Word for word, transcribe the data below from the line with "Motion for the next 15" to the line with "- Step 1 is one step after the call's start", keeping both of those lines.
Segment Start: Data to use
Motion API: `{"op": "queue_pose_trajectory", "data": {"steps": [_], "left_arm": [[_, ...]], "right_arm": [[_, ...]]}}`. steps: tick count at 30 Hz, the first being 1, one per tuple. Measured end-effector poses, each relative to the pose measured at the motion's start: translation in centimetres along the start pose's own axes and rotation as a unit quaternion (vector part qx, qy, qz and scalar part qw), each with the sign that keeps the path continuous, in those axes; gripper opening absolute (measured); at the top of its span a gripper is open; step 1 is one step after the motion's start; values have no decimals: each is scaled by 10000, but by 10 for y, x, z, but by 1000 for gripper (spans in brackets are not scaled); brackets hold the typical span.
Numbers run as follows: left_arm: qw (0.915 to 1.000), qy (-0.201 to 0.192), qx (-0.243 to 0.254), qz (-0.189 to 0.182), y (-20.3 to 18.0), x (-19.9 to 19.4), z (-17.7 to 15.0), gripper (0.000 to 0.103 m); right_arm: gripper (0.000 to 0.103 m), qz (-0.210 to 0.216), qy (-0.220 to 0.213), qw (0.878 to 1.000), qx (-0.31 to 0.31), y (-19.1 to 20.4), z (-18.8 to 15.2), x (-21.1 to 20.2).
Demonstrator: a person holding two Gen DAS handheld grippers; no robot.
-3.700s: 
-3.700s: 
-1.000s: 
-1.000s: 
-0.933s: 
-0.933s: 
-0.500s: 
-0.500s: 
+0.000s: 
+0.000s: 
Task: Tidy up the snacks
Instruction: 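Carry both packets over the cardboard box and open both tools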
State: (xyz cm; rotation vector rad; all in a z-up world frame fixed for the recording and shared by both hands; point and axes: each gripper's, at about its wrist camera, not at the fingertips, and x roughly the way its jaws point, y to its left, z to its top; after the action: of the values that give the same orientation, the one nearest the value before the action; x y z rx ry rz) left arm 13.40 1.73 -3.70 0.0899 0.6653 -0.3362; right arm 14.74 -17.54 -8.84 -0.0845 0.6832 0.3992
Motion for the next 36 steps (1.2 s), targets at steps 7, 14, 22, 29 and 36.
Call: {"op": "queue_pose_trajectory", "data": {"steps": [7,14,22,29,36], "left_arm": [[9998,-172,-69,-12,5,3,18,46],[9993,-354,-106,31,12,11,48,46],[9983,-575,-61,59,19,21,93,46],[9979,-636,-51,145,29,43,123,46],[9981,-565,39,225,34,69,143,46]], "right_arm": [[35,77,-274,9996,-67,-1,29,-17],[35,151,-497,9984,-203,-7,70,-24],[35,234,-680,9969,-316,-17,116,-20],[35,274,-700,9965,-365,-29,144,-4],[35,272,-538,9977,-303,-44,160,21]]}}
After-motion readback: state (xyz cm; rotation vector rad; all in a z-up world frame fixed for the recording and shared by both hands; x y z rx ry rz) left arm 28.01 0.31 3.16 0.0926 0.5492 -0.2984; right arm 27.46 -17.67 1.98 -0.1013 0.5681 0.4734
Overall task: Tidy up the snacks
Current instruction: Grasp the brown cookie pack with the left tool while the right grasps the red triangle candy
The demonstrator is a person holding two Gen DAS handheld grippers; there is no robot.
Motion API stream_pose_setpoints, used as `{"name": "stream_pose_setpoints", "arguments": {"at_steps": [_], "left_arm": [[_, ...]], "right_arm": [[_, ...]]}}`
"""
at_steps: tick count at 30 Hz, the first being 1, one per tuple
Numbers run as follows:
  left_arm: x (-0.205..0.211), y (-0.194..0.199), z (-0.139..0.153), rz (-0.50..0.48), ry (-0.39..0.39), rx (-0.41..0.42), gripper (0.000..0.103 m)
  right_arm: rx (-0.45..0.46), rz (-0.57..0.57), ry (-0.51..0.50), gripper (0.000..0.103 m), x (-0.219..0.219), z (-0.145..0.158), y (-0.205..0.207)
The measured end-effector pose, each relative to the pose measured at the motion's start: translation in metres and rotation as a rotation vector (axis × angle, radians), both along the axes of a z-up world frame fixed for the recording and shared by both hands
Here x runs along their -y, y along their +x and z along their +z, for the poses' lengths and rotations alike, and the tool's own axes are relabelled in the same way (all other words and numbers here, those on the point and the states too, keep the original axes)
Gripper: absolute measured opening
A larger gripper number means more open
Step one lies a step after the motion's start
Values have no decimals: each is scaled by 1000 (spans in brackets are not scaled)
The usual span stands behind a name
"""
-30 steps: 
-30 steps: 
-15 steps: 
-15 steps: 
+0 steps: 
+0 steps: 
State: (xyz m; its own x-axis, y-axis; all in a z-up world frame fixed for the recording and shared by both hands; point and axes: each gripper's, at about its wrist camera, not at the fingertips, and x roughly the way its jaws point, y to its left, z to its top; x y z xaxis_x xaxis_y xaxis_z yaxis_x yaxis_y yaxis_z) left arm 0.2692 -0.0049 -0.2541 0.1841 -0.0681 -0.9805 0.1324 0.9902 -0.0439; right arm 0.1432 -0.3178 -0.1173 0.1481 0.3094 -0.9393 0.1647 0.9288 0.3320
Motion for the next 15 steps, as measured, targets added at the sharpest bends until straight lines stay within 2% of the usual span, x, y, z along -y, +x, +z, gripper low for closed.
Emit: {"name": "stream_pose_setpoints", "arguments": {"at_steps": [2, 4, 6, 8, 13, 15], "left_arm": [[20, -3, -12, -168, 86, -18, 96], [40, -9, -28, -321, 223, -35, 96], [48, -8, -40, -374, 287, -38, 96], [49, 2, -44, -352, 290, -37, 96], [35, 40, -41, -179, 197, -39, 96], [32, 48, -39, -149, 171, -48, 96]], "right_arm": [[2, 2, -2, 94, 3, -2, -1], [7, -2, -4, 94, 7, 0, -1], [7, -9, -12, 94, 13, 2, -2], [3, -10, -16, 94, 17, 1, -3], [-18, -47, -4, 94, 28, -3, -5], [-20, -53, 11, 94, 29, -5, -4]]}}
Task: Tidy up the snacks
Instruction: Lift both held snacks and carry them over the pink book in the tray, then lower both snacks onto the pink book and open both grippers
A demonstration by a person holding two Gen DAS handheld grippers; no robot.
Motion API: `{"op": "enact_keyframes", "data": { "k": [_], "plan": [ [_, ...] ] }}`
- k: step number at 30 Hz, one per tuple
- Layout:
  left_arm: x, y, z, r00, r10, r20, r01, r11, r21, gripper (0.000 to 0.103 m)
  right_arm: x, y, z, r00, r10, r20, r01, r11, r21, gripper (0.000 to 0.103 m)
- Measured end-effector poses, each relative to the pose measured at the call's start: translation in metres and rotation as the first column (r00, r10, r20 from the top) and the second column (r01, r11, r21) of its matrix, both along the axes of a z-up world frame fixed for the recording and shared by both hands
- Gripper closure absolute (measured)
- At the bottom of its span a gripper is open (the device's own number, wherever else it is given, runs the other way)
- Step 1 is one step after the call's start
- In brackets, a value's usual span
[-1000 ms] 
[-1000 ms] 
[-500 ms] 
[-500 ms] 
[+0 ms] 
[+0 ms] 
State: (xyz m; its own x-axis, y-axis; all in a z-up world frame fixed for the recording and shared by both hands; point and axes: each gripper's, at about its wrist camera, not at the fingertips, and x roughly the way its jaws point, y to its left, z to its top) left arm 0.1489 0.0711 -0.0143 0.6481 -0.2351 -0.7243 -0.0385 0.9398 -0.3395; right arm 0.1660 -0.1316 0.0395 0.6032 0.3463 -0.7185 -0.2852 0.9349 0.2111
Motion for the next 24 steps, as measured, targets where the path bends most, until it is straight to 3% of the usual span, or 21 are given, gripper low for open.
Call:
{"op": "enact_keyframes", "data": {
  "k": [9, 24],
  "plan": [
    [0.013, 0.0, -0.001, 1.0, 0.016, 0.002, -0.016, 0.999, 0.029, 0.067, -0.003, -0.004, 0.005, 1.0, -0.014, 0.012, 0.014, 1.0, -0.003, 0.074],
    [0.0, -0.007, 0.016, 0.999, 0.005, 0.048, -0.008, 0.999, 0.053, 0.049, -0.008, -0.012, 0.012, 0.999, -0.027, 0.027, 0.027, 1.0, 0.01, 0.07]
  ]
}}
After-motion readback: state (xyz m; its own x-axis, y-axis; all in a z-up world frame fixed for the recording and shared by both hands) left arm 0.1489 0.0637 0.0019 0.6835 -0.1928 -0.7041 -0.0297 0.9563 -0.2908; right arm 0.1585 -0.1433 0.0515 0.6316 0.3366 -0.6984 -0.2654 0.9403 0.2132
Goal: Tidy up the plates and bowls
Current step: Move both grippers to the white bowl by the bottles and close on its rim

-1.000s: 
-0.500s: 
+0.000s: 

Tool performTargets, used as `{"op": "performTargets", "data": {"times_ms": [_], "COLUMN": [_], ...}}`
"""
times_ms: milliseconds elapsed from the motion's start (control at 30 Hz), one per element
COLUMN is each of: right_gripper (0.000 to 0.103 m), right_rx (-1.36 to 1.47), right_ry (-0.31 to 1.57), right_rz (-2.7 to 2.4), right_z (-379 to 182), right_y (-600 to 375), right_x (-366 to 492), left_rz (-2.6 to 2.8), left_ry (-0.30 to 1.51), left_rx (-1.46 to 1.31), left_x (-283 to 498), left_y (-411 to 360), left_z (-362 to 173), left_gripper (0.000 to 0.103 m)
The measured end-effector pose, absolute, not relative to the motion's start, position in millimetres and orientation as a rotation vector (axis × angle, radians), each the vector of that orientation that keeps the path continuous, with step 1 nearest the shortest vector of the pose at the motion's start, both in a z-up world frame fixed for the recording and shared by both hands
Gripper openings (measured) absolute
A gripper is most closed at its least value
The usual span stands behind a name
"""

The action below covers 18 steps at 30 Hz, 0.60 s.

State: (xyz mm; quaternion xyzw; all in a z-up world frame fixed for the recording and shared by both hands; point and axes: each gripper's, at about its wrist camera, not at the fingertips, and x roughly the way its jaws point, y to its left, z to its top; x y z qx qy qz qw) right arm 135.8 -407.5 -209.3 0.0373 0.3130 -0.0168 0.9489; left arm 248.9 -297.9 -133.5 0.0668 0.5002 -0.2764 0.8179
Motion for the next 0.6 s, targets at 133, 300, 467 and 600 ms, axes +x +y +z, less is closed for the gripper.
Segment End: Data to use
* [Solution to this problem]:
Motion for the next 15 steps, as measured, targets added at the sharpest bends until straight lines stay within 2% of the usual span, x, y, z along -y, +x, +z, gripper low for closed.
Emit: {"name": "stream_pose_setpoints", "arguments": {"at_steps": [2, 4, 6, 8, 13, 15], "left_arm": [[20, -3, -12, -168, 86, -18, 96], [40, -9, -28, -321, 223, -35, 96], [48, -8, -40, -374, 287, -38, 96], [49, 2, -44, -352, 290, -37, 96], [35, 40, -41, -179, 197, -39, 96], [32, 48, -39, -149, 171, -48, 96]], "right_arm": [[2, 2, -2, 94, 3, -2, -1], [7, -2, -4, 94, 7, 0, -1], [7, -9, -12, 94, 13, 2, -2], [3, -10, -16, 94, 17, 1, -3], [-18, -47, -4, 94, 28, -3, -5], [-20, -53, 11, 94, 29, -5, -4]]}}
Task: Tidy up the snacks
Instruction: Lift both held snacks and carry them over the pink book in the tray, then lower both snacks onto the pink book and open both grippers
A demonstration by a person holding two Gen DAS handheld grippers; no robot.
Motion API: `{"op": "enact_keyframes", "data": { "k": [_], "plan": [ [_, ...] ] }}`
- k: step number at 30 Hz, one per tuple
- Layout:
  left_arm: x, y, z, r00, r10, r20, r01, r11, r21, gripper (0.000 to 0.103 m)
  right_arm: x, y, z, r00, r10, r20, r01, r11, r21, gripper (0.000 to 0.103 m)
- Measured end-effector poses, each relative to the pose measured at the call's start: translation in metres and rotation as the first column (r00, r10, r20 from the top) and the second column (r01, r11, r21) of its matrix, both along the axes of a z-up world frame fixed for the recording and shared by both hands
- Gripper closure absolute (measured)
- At the bottom of its span a gripper is open (the device's own number, wherever else it is given, runs the other way)
- Step 1 is one step after the call's start

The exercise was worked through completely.